В маленьком, без удобств, доме напротив вокзала проживали уже пять жильцов, три поколения одной семьи. Наступала вторая половина XX века. Старшие Селижаровы надеялись, что она на порядок, нет, пускай на два по-
рядка, будет лучше первого пятидесятилетия. А младшие только учились держаться на ногах и говорить по-русски.
– Это будет их время, – мечтал Емельян Игнатьич. – И они сделают то, что не удалось нам.
Глава VIII
Василиса и Максим росли, как казалось их дедушке, не по дням, а по часам. Оба родились в мае, и обоим, согласно народной примете, полагалось всю жизнь маяться. Так это или не так, ещё предстояло выяснить в будущем. Пока же ничто не указывало на предстоящие терзания и маету. Даже тётя Вера, памятуя о детских болезнях собственного сыночка, удивлялась подвижности и здоровью малышей. Как будто сам Господь сделал им прививки от всех недугов. Внешне брюнетистый брат и блондинистая сестра выглядели мало похожими. Сближала породистая селижаровская натура. Васька – вылитая мать с её безупречной женской фигурой. Максу сама природа даровала классическое мужское тело. Ещё в детстве все соседи удивлялись:
– Ну, прям как с картинки, Дин, ребятишки у тебя. Раскрой секрет, у какого художника выкрала? Подскажи, и мы таких симпатяшек хотим.

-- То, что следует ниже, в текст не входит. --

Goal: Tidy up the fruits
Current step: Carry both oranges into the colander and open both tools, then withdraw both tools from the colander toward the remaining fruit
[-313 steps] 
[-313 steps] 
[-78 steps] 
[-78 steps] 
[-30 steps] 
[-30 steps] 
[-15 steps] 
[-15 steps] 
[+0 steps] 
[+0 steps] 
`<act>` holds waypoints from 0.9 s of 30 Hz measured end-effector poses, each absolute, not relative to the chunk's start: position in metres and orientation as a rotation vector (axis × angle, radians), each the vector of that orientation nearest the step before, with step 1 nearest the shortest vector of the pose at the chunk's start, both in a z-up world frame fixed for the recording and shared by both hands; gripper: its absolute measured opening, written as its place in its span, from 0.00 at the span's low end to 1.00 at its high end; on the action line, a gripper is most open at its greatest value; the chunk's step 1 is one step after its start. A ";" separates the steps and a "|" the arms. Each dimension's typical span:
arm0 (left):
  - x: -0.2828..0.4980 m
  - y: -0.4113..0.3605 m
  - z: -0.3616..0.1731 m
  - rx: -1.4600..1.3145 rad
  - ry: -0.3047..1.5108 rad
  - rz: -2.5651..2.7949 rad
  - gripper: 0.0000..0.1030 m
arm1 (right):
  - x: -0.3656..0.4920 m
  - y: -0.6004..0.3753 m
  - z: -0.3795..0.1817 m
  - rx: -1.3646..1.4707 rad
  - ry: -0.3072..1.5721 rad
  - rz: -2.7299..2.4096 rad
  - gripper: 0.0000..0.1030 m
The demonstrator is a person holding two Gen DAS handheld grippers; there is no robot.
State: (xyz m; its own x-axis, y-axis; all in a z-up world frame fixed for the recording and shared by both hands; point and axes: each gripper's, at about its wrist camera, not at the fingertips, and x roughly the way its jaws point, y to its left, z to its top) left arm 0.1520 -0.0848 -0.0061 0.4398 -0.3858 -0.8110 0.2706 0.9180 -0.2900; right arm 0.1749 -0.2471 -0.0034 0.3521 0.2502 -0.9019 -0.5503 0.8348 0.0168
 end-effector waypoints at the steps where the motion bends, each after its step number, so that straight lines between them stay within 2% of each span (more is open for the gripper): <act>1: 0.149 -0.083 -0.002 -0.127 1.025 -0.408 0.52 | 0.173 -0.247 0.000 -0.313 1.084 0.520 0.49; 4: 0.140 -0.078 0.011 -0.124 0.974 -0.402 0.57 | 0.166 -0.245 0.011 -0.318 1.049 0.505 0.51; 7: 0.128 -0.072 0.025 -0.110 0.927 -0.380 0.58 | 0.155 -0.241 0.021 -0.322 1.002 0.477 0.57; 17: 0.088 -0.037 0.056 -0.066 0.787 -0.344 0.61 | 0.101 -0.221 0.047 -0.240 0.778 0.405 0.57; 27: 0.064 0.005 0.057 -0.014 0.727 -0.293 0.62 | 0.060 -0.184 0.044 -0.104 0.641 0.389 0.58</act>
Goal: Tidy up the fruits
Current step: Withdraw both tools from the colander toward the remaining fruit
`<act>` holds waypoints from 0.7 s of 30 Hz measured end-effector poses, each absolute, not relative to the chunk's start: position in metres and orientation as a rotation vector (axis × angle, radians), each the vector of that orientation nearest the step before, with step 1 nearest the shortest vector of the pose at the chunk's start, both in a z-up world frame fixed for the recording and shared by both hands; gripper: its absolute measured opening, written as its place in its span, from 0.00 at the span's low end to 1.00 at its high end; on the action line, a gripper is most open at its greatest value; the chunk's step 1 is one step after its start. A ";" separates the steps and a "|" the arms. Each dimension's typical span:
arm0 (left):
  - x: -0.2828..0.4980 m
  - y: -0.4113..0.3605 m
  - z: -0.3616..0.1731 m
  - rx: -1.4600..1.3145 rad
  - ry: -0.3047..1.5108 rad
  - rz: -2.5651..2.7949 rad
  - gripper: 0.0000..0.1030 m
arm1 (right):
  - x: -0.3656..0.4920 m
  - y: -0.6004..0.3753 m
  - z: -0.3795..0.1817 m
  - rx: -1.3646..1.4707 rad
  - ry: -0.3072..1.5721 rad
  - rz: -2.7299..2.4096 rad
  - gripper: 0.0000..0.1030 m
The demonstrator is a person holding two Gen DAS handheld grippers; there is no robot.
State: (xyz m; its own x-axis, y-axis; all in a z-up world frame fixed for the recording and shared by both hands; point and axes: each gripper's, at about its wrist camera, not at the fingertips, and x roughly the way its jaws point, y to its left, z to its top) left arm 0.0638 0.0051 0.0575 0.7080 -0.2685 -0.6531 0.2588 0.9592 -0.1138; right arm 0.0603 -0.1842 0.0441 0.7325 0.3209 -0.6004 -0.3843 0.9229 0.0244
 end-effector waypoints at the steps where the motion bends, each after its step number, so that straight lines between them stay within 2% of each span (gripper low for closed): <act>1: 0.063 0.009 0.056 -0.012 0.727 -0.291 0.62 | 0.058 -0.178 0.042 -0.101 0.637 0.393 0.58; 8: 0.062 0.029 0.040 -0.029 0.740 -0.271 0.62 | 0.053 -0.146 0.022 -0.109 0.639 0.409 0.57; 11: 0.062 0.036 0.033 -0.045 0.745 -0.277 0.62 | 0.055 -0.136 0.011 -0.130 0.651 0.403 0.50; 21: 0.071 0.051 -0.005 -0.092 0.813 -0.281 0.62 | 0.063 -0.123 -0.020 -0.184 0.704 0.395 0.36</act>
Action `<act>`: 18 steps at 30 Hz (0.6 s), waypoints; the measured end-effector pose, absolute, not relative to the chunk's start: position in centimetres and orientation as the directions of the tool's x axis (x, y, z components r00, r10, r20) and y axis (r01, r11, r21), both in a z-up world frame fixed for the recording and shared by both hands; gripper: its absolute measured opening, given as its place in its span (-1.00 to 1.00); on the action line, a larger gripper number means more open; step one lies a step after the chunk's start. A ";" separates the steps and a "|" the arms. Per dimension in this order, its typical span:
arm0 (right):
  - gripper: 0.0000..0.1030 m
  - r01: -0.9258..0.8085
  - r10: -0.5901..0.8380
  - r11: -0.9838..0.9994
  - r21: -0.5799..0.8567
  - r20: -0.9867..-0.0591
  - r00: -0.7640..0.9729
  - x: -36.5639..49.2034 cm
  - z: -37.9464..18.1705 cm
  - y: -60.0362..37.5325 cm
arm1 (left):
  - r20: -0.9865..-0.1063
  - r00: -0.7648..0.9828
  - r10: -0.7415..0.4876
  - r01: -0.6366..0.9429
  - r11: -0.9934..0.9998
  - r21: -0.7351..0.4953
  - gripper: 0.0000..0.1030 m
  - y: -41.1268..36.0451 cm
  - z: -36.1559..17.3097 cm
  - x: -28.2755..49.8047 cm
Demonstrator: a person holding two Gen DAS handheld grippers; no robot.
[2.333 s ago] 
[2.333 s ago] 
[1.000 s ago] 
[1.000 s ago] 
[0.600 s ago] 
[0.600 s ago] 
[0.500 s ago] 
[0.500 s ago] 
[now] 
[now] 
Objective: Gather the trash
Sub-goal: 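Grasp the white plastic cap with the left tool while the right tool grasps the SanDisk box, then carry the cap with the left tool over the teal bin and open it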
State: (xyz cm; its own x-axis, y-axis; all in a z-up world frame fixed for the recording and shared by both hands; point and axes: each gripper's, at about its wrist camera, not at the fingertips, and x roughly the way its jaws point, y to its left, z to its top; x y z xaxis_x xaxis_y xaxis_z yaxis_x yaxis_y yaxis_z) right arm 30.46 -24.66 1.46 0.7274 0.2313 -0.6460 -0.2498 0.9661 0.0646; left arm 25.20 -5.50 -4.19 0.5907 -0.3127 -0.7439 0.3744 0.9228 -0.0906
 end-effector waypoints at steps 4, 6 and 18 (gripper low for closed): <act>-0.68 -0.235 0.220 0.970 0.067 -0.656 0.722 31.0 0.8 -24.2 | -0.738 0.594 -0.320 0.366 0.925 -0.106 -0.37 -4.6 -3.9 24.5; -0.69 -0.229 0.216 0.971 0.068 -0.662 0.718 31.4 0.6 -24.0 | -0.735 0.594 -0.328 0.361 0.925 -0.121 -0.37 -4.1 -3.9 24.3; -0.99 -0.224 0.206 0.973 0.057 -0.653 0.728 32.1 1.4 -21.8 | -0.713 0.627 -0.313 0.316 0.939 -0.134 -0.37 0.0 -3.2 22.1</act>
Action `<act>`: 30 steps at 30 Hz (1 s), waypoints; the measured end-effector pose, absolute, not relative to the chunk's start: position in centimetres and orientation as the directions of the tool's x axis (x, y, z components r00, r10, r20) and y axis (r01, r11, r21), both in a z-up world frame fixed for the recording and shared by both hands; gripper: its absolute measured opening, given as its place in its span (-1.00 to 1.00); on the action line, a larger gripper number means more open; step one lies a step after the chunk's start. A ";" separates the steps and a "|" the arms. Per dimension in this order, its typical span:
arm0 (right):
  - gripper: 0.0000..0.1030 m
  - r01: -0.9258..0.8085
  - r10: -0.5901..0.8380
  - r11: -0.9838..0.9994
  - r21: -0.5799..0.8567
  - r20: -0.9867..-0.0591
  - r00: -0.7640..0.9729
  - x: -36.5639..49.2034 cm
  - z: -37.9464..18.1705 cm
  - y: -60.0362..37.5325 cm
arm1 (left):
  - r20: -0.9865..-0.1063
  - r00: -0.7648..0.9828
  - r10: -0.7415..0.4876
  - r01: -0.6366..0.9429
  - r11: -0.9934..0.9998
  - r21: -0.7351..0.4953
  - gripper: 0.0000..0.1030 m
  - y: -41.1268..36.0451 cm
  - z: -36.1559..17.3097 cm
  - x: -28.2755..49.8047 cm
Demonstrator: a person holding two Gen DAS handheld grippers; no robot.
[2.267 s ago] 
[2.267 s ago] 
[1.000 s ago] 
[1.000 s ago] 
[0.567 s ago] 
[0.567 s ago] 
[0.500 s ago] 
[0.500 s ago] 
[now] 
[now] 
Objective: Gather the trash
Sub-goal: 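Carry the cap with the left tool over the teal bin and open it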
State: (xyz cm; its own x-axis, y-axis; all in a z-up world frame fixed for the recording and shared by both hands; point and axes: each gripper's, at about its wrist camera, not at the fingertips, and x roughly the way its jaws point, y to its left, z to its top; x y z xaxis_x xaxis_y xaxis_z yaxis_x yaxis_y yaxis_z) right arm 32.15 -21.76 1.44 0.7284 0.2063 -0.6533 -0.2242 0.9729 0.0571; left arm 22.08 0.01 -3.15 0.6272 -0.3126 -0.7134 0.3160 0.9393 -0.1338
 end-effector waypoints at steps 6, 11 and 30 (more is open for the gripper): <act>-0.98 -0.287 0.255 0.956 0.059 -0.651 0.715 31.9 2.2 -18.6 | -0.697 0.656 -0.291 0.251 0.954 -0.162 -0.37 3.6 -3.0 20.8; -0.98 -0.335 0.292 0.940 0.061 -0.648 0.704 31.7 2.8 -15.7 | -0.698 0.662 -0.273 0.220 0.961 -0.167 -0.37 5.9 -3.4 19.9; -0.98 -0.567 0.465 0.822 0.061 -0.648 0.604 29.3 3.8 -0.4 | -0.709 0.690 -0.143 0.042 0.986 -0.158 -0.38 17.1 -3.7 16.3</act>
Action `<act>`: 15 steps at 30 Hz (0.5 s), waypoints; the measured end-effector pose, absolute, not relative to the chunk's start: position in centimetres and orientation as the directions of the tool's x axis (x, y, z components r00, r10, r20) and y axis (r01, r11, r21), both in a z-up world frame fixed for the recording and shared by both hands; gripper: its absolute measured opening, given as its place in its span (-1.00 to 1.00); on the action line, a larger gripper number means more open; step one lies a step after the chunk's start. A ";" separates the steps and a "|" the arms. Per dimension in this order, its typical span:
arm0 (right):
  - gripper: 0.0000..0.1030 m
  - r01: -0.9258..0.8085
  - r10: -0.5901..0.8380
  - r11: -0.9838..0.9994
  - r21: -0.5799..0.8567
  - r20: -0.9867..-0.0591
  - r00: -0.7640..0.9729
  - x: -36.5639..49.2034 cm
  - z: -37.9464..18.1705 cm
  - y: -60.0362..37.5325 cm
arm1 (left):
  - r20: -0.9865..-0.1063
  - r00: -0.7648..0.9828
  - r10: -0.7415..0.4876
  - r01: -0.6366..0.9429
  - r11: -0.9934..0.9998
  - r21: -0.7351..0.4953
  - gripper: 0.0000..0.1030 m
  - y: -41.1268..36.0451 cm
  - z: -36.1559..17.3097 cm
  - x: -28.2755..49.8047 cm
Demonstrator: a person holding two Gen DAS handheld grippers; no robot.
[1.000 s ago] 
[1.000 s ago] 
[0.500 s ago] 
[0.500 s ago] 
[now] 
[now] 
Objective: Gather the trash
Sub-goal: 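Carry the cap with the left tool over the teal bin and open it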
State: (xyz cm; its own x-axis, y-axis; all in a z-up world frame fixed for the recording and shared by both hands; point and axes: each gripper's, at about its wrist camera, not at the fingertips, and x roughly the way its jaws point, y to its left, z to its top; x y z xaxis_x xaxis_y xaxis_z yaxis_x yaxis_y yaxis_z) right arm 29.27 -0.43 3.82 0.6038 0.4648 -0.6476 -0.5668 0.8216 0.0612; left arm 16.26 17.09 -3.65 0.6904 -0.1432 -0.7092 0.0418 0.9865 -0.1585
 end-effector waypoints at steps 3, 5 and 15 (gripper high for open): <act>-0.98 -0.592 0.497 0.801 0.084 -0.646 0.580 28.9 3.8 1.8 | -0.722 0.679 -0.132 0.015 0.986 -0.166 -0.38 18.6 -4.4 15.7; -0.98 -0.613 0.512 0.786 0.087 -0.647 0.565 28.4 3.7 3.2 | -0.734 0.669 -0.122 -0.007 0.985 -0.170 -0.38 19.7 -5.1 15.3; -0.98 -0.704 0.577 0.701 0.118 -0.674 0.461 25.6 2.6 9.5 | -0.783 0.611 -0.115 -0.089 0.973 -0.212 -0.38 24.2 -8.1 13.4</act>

А когда пошли в школу, Васёна на два годика раньше брата, не могли на них нахвалиться и все учителя. Оба принадлежали к той доминирующей части советской молодёжи, которая и спустя годы с удовольствием вспоминала своё школьное коммунистическое детство – пионерские лагеря, туристические походы с ночёвкой в палатках и готовкой на костре гречневой каши со сгущёнкой, дежурство по школе и влажные уборки собственного класса, добрые оплеухи строгих учителей, потасовки на переменках, школьный театр, вечера танцев каждую последнюю субботу месяца, новогодние ёлки с увлекательными представлениями, праздничные шествования стройными колоннами вдоль трибуны с пузатыми руководителями города и многое, многое другое.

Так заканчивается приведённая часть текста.